Instructions for the task
Which lines of the entries contain the string "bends"? Copy each of them.

═════ Information supplied

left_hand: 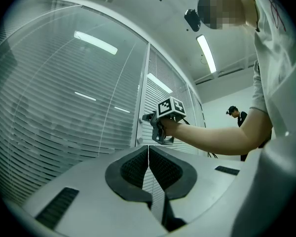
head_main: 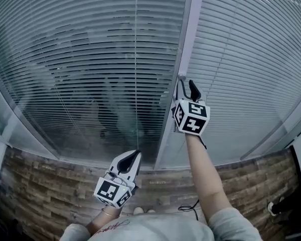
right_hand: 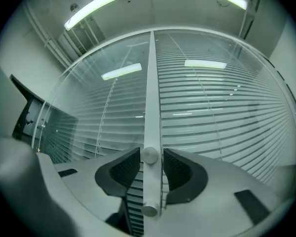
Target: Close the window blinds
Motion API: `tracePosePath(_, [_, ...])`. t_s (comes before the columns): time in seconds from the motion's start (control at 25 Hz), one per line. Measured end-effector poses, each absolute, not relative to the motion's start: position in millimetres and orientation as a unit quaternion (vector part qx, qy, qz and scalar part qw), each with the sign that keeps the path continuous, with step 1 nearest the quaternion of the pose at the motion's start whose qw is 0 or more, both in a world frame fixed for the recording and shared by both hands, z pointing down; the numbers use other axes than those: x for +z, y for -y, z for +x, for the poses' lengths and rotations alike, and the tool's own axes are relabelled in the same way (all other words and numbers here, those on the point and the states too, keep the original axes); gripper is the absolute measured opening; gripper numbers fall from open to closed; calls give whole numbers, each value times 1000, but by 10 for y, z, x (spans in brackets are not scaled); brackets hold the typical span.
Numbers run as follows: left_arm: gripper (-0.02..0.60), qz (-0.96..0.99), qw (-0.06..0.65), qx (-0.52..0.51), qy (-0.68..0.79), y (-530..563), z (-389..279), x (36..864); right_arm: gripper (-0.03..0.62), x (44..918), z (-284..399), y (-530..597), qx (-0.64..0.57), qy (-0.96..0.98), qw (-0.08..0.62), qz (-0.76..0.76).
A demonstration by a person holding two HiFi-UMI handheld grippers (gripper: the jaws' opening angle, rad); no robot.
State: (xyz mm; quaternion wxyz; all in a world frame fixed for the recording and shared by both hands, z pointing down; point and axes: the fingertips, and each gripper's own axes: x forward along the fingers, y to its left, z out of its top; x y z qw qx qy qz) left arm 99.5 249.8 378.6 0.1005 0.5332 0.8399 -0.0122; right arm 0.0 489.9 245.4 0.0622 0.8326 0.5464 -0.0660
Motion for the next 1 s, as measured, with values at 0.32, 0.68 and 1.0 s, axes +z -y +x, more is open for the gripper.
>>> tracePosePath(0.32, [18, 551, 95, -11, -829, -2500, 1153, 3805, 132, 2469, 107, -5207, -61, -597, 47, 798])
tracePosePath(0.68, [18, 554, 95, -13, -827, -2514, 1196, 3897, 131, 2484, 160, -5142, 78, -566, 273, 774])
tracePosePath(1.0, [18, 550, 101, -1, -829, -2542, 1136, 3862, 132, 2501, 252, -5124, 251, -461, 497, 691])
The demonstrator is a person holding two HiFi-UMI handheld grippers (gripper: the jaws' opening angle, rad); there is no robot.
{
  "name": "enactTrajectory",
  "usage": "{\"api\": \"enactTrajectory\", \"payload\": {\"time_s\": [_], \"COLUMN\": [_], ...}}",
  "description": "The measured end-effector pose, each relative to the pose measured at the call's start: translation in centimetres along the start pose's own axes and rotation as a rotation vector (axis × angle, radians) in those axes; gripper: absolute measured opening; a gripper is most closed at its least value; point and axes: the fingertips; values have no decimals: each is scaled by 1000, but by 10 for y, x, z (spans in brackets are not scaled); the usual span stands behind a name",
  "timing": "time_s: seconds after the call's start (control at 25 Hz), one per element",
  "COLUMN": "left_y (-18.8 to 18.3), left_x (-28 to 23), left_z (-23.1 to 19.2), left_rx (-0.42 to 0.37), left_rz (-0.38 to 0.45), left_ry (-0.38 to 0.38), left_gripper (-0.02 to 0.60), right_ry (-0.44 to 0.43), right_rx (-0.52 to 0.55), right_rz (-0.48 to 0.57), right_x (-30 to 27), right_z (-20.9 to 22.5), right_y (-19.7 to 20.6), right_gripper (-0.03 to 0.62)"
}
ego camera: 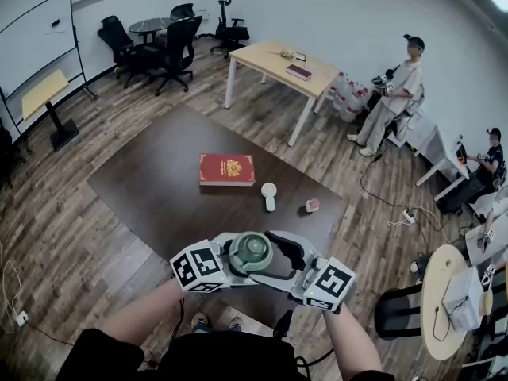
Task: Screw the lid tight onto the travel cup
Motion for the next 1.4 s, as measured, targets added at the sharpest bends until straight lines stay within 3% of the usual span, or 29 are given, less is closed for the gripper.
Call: {"api": "enactTrajectory", "payload": {"time_s": [0.12,0.32,0.4,0.48,0.6,0.76,0.96,1.08,1.16,1.24,1.4], "left_y": [3,4,4,4,5,3,6,8,6,4,4], "left_x": [1,-5,-6,-4,-1,5,3,-1,0,1,3], "left_z": [-5,-8,-7,-9,-12,-12,0,6,4,-2,-13], "left_rx": [11,-3,5,15,22,40,4,-9,-6,-2,9], "left_rz": [-1,-20,-15,-9,-6,16,-15,-26,-17,-9,-12], "left_ry": [-30,-51,-50,-55,-56,-42,10,31,24,2,-55], "left_gripper": [414,414,414,414,414,414,414,414,414,414,414], "right_ry": [235,748,842,827,710,478,112,-25,-44,10,334], "right_rx": [-39,-128,-138,-146,-134,-145,-41,7,-1,-12,-77], "right_rz": [71,123,135,136,143,161,50,-26,-28,10,59], "right_x": [-3,1,1,-2,-6,3,5,-1,-4,-5,-11], "right_z": [1,3,3,4,4,3,2,-3,-3,0,8], "right_y": [1,5,4,4,2,-3,6,13,11,6,4], "right_gripper": [388,387,388,391,391,392,394,393,391,388,383]}}
Point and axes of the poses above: the fingertips, and each gripper's own axes: x backward along the fingers, z to its right, y out of its underside, and after that the axes turned 9 degrees about -x, right-handed
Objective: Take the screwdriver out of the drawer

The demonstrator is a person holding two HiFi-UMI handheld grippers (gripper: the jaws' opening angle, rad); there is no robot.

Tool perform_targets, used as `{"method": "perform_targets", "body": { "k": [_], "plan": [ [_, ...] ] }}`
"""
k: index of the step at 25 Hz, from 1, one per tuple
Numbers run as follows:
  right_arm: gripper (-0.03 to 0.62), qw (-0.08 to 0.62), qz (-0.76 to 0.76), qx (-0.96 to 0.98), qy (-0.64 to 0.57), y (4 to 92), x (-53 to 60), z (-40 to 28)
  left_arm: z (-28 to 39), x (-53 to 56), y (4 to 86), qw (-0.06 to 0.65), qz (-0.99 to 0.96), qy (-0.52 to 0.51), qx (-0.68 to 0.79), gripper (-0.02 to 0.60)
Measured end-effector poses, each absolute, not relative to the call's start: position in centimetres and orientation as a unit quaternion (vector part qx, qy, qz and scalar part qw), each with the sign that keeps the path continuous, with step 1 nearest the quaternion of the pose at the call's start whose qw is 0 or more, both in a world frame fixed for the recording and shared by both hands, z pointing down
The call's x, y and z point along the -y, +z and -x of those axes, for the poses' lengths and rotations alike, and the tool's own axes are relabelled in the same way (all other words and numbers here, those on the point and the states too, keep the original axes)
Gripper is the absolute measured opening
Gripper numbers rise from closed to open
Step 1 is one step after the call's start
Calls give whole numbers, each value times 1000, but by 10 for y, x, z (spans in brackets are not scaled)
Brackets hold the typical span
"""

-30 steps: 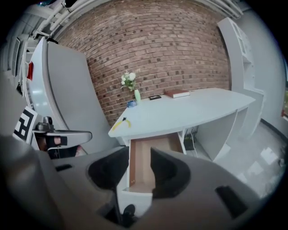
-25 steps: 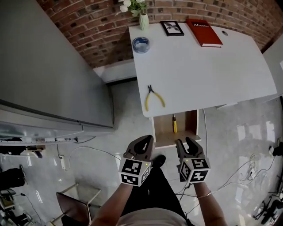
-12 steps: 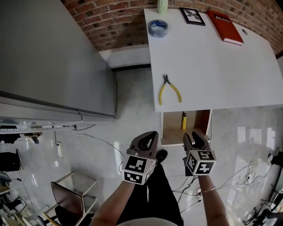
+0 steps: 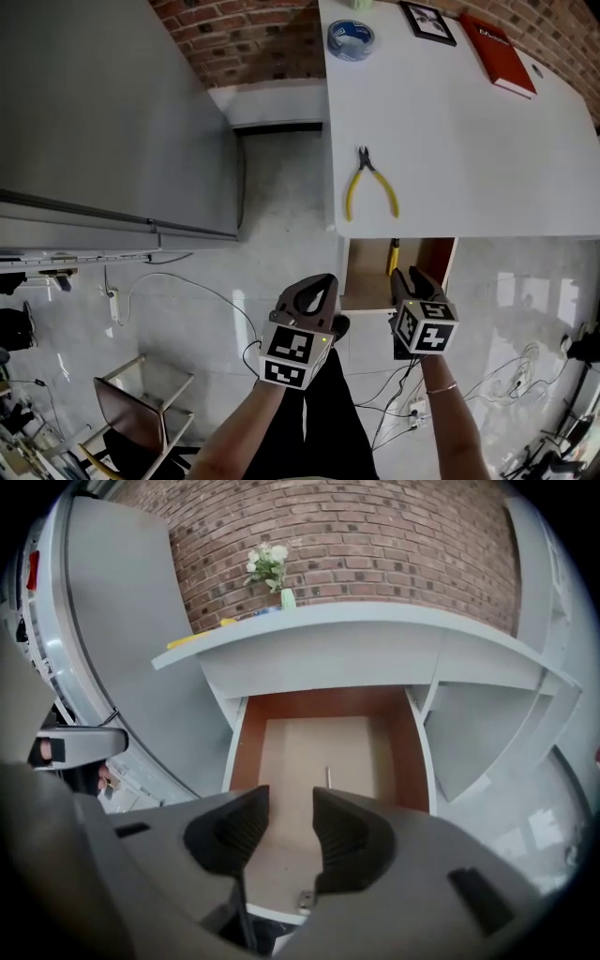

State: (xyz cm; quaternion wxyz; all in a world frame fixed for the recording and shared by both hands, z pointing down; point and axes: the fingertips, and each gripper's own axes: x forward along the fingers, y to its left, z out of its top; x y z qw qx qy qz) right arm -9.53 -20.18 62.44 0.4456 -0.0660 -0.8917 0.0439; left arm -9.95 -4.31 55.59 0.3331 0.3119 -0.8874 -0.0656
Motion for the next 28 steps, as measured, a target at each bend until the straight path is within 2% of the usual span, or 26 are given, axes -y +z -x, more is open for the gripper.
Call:
{"method": "perform_targets", "body": {
  "k": [28],
  "plan": [
    [147, 512, 52, 857, -21, 730, 234, 135, 110, 50, 613, 361, -296, -74, 881, -6]
  ]
}}
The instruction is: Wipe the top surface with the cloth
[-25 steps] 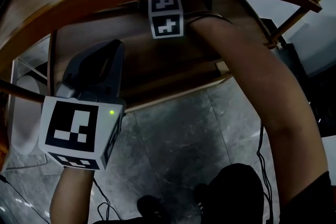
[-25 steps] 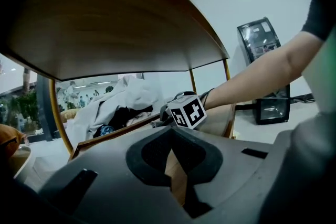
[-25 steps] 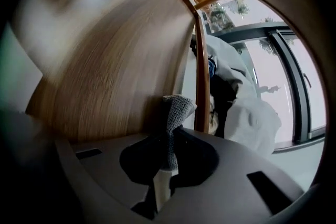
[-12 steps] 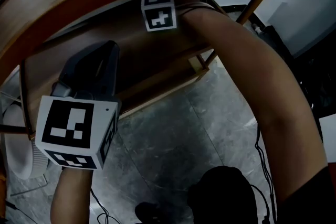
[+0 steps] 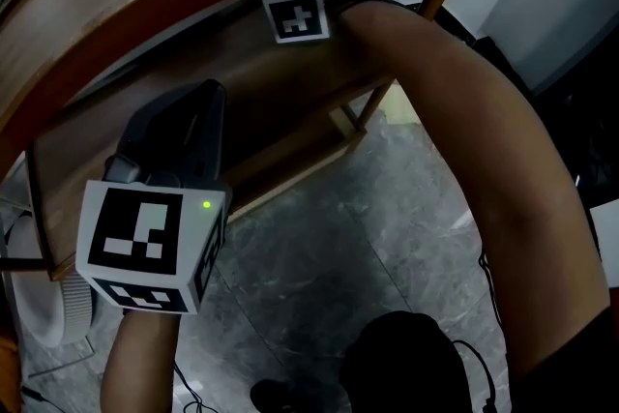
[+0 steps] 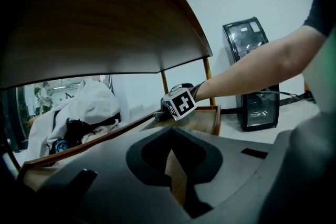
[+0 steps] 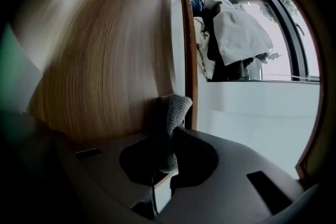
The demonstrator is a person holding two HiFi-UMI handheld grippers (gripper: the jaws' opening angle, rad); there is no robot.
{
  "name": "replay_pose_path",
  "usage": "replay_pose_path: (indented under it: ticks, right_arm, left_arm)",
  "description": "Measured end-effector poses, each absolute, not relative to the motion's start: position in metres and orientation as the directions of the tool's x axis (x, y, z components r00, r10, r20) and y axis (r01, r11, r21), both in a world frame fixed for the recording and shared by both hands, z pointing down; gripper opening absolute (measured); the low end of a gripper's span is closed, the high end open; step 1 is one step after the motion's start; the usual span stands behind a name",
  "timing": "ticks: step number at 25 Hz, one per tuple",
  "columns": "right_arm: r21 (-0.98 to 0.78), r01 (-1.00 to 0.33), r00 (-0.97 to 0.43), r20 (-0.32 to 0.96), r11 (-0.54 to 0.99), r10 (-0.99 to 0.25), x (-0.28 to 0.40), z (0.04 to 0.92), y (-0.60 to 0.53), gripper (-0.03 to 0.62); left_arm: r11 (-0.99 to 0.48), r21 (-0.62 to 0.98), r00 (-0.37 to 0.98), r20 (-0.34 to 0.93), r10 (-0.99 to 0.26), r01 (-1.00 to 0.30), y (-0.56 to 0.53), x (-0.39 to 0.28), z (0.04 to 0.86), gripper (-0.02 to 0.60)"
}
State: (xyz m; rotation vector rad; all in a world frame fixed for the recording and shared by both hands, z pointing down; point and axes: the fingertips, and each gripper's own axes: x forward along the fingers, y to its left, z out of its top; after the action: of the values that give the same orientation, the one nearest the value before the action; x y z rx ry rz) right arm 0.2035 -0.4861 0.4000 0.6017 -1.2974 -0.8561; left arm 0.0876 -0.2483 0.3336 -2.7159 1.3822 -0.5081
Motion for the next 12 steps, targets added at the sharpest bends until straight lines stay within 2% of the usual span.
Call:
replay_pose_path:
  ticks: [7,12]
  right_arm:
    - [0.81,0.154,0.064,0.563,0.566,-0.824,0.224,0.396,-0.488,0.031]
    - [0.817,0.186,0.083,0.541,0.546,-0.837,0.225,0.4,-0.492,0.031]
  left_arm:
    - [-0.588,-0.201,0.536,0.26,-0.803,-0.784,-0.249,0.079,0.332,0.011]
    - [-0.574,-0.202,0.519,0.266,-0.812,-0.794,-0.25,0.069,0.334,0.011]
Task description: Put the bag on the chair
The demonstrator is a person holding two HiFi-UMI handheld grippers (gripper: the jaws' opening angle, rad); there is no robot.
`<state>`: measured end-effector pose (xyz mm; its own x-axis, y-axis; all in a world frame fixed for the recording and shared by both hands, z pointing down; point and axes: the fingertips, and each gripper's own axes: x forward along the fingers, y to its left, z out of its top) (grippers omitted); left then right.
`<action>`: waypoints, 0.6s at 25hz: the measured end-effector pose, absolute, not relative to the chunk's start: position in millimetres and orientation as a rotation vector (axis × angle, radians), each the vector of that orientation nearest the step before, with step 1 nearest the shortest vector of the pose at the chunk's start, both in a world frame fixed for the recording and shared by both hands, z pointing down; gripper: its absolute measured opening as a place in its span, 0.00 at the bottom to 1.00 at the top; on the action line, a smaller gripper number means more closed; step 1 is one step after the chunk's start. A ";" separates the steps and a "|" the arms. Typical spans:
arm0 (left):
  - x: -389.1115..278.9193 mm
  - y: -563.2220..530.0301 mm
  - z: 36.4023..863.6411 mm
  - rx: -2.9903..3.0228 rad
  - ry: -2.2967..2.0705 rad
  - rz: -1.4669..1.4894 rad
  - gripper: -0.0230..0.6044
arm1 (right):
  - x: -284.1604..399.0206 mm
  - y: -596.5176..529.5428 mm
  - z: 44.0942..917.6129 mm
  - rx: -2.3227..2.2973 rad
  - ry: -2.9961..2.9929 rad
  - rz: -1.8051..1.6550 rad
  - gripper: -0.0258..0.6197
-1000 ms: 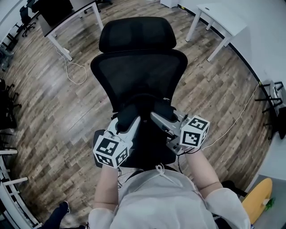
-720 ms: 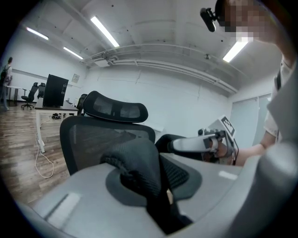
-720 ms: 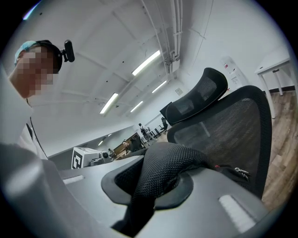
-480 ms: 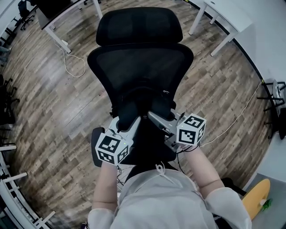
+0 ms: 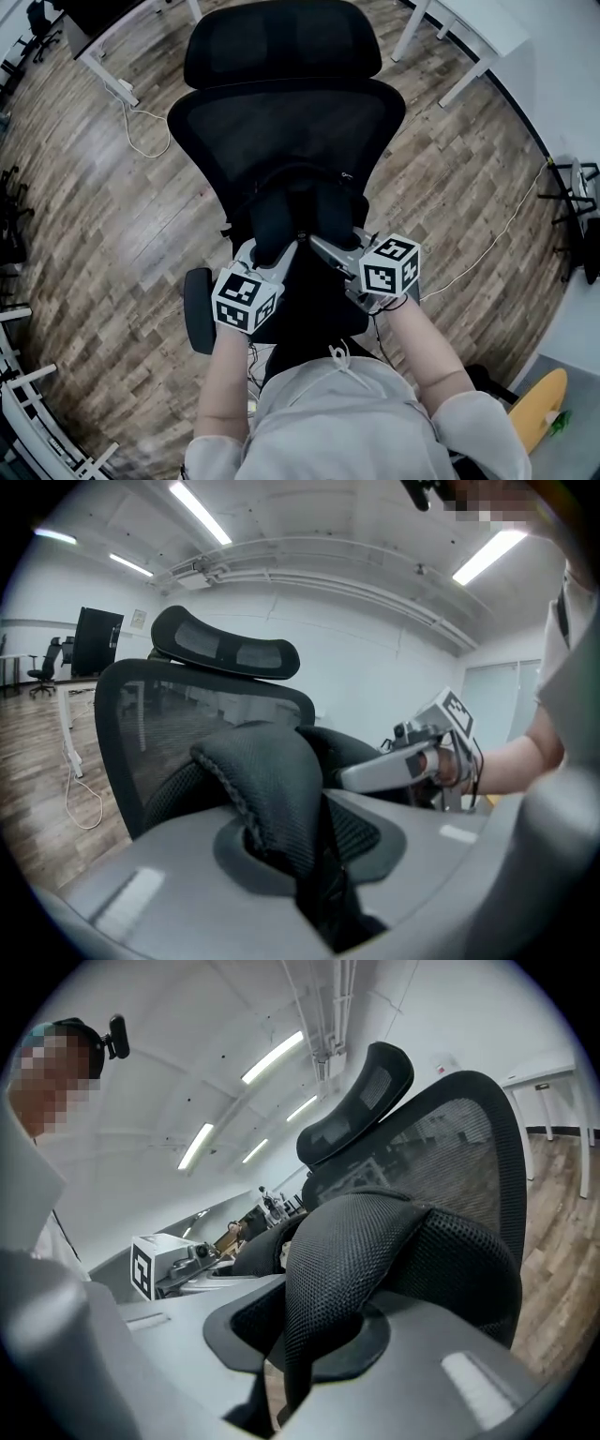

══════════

Answer to this problem
Motion for the next 1.4 s, as measured, targets added at the sharpest bends until straight lines stay within 3% of the usual span, or 29 are given, less is closed for the gripper.
Motion for the next 12 steps, targets added at the sharpest bends until straight lines stay within 2% of the usual span.

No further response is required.